A A gentle intro to programming
A.1 Key takeaways
- All programming languages (yes, including Excel) have certain things in common: objects, operators, functions and loops.
- An algorithm is a set of instructions, carried out in order.
- No one is born knowing how to code. It takes practice.
The examples here are shown mainly using R syntax. Another language might look a little different.
A.2 Building blocks
Once you learn to program in one language, learning others is much simpler. That’s because you have the basic concepts down: How to assign values to variables, how to loop through lists, or how to import data. This chapter walks through some of the more universal concepts in programming.
Variables and objects
Objects can be simple, like a variable called my_name that holds the value, “Sarah”. Or they can be quite complex, such as a multi-level data frame containing details from a Spotify playlist.
Literals
The most basic kind of object is a single variable that contains a single value of a specific type:
my_name <- "Sarah" my_value <- 1.0
These are called “literals”, which usually include text, numeric, logical (usually true/false but sometimes yes/no or 1/0) and date or date/time. (Return to our tutorial on data types if you need a refresher.) 5
Lists / arrays / vectors
Most languages have some concept of a list of items called an array, vector or dictionary. In R, you create a vector using the “c” operator, short for “combine”. Python uses a square bracket to indicate a list. Once you have your items in a list or a vector, you can apply the same function across all of them or work on them in order.

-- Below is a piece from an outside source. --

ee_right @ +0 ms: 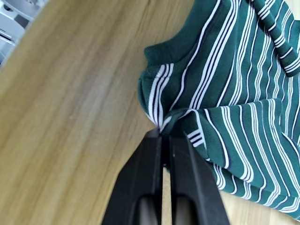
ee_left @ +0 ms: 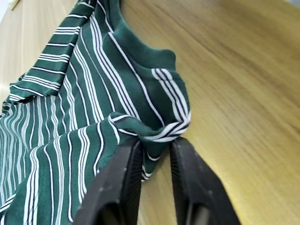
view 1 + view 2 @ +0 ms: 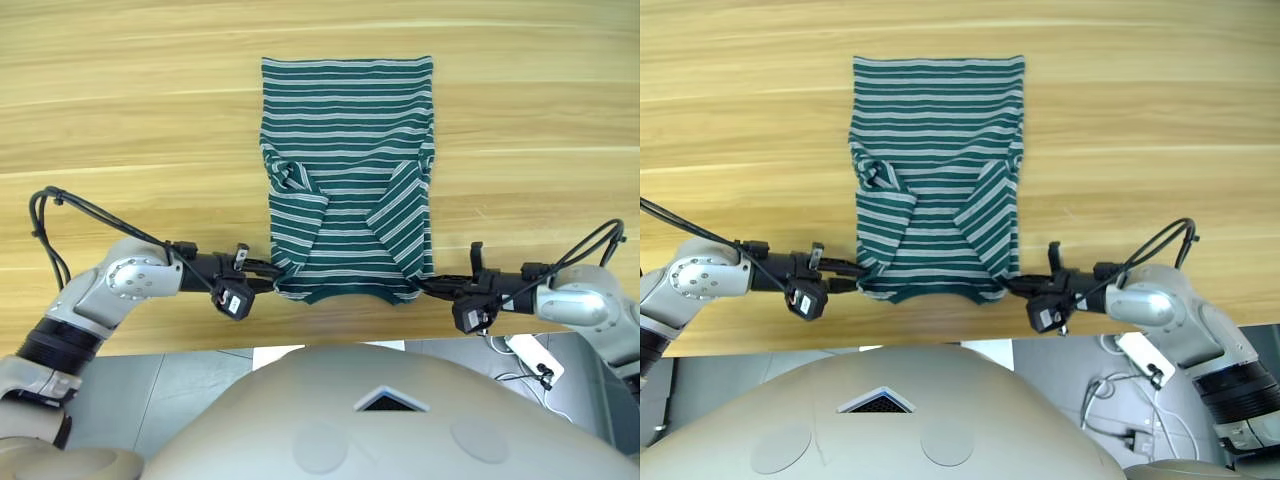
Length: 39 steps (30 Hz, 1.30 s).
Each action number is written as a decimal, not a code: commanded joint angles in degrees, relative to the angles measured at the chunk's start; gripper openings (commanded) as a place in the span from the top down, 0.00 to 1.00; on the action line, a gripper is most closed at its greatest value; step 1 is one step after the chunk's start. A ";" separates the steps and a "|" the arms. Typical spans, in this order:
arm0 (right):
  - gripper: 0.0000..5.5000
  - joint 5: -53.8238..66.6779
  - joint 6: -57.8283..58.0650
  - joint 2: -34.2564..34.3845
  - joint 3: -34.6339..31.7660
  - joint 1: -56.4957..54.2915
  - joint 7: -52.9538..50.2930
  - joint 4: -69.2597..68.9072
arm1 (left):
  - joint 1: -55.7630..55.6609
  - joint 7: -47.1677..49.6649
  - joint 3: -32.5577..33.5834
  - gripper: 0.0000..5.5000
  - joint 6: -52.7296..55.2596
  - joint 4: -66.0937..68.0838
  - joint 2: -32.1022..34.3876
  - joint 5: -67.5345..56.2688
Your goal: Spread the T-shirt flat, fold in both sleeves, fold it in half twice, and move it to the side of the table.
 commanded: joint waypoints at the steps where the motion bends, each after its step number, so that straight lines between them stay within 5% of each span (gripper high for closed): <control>1: 1.00 -2.16 1.83 -0.26 0.72 0.25 0.68 1.19 | -0.51 -1.17 -0.35 0.92 1.30 0.51 0.31 0.30; 4: 1.00 -1.82 1.82 -0.42 0.49 0.34 0.71 0.84 | -0.73 -0.99 -0.08 1.00 1.13 0.43 0.10 0.15; 11: 1.00 1.05 0.88 -1.02 -1.15 1.75 0.19 -1.78 | -1.22 0.61 2.54 1.00 0.99 -1.00 -0.33 -4.15; 30: 1.00 24.42 -15.11 -5.78 -28.72 27.15 3.77 -18.53 | 14.23 -7.91 15.77 1.00 -6.48 -16.18 12.64 -37.63; 34: 1.00 25.20 -13.49 -5.06 -28.51 24.86 4.21 -17.43 | 10.94 -8.55 14.82 1.00 -3.66 -12.48 9.30 -34.86; 39: 1.00 13.63 5.92 3.51 -18.52 0.47 -3.44 -12.77 | -3.45 -4.58 12.92 1.00 2.14 1.17 -0.81 -22.92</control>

my_list <- c(1, 2, 3, 4, 5) creates a vector of the values 1 through 5 in R my_list = [1, 2, 3, 4, 5] creates a list of values 1 through 5 in Python
Data frames or tables
Data frames or data tables are really a special version of a list, and are equivalent to a tidy Excel spreadsheet: rectangular data with field names and observations. You don’t need to know much about this yet, but just understand that it will become an important part of your vocabulary.
Operators & assignment
Operators are simple aritmetic or similar operations, like adding, subtracting, dividing and multiplying.
Arithmethic: add (+), subtract (-), multiply (*), or divide (/).
Text: Smush together phrases by concatenating (often + or &)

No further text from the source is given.